The money, from the West Yorkshire Combined Authority, will fund a study looking at the expansion or upgrade of the Leeds Northern Outer Ring Road between Dawsons Corner and Horsforth Roundabout.

The £392,000 grant has been welcomed by Horsforth ward councillors.

Cllr Jonathon Taylor said: “It has long been known that this section of the ring road is a bottleneck in the west of Leeds. This feasibility study should illustrate just how bad that is and what can be done to improve traffic flow through the ward.”

He added: “The study opens the conversation as to what improvements we want to see including the options for active travel such as walking and cycling.”

Cllr Jackie Shemilt added: “Rush hour on this stretch of road seems to last most of the day. We need this study to determine what options are available and where we go from here. We have to ensure that solutions are compatible with the Climate Emergency, so it is right that we should have a number of options to evaluate at the end of this study.”
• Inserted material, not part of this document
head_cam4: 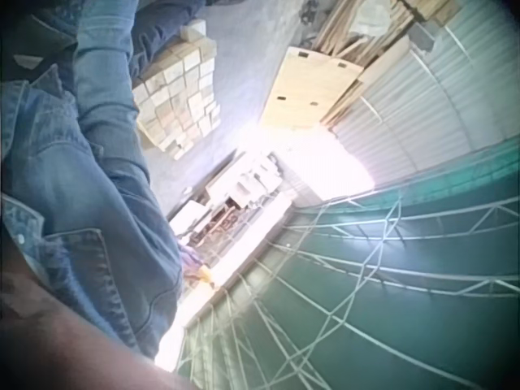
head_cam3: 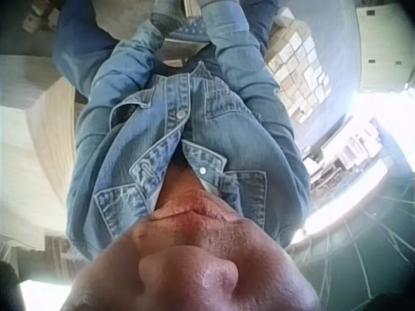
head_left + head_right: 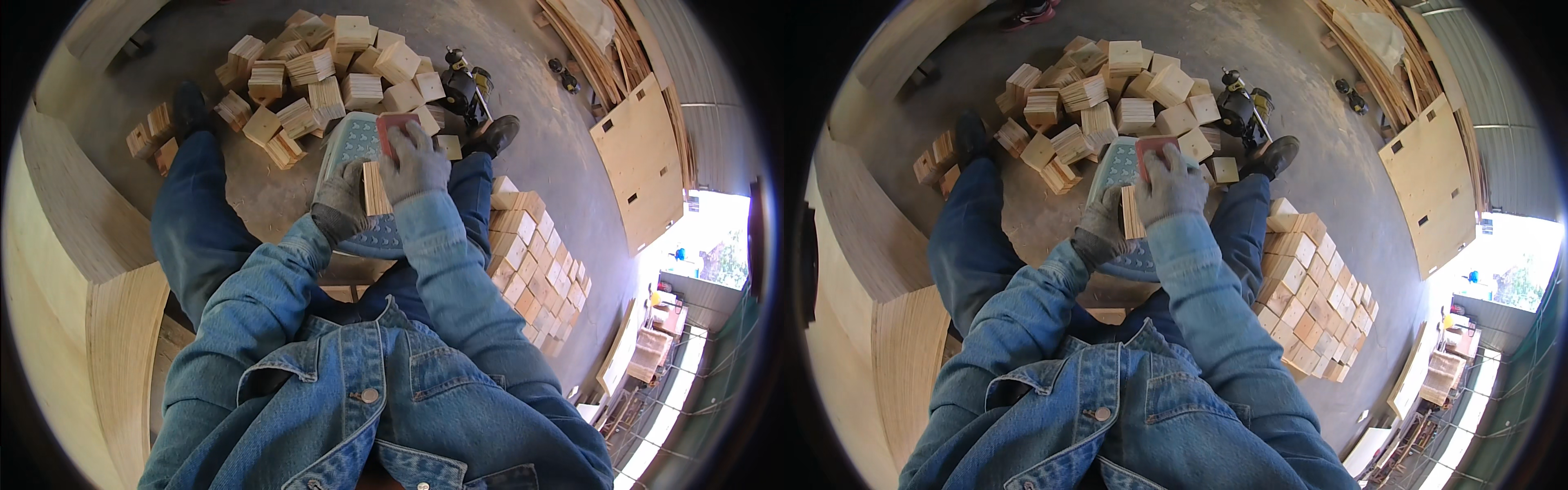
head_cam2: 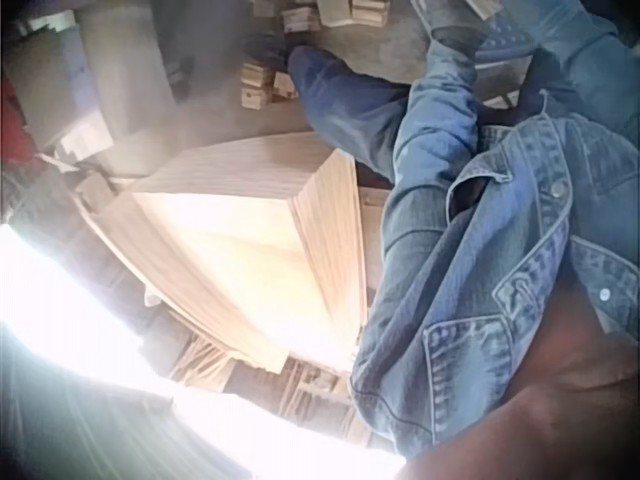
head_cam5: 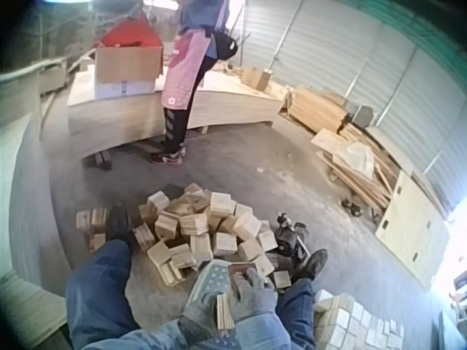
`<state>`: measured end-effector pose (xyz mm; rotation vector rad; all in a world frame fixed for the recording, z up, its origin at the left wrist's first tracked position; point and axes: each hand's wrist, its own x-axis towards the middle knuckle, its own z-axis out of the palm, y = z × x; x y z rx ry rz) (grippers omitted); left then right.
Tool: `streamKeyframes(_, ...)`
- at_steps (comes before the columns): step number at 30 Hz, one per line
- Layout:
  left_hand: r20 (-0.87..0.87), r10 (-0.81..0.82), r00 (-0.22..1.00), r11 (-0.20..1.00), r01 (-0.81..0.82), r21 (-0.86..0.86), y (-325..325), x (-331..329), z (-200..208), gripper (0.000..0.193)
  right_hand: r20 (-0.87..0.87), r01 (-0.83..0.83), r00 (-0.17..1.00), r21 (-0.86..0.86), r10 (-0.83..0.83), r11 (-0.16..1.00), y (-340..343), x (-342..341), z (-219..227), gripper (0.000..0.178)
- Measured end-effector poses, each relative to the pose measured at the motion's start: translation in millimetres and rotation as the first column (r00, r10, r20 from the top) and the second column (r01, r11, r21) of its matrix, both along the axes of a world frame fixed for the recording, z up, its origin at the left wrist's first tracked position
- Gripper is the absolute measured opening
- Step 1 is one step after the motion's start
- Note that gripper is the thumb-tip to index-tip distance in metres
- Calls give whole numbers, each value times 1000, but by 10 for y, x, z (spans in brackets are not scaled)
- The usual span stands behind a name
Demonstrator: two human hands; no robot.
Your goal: The person sits on the floor and sands small wooden blocks one at a time using a sanding block. They repeatedly pick up a block, sand its surfaces, and place it into a nearby stack of finished pieces.
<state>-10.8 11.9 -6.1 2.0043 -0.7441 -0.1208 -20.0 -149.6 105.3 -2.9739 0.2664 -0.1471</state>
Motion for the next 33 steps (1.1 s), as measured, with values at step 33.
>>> streamKeyframes(33, -227, -37, 973, 991, 5, -137, -30, -21, -399, 92, -54, 69, 996, 13, -68, 998, 48, 218, 55, 53)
Cllr Dawn Collins said: “The Climate Emergency we are now in means that doing nothing is no longer an option – we cannot have long queues of traffic all sat with engines running going nowhere.”

She added: “Local communities are being blighted with rat-running by motorists trying to avoid hold-ups on the ring road.”

The grant will fund a feasibility study looking at what options might be available to increase capacity on this stretch of the ring road, which should reduce congestion and make journey times faster for motorists and lead to more reliable bus times.

The feasibility study stage is expected to conclude next May.

Leeds City Council’s Executive Board approved a £0.392m grant from WYCA at it’s meeting on November 25.

An report to update on the council’s capital programme for 2019/2020 said: “The Council continues to deliver significant capital investment across the city which will provide improved facilities and infrastructure and also support the Leeds economy, whilst ensuring the impact on debt costs within the revenue budget is managed. “

Last year a scheme to ease congestion on the ring road at Horsforth was scrapped after two days of chaos and massive tailbacks.

Motorists reported being stuck in stationary traffic for up to an hour, and many drivers had at least 45 minutes added to their journey times after the introduction of the “disastrous” trial traffic management measures.

Leeds City Council apologised for the disruption and said they would continue to work to find an acceptable way to ease congestion.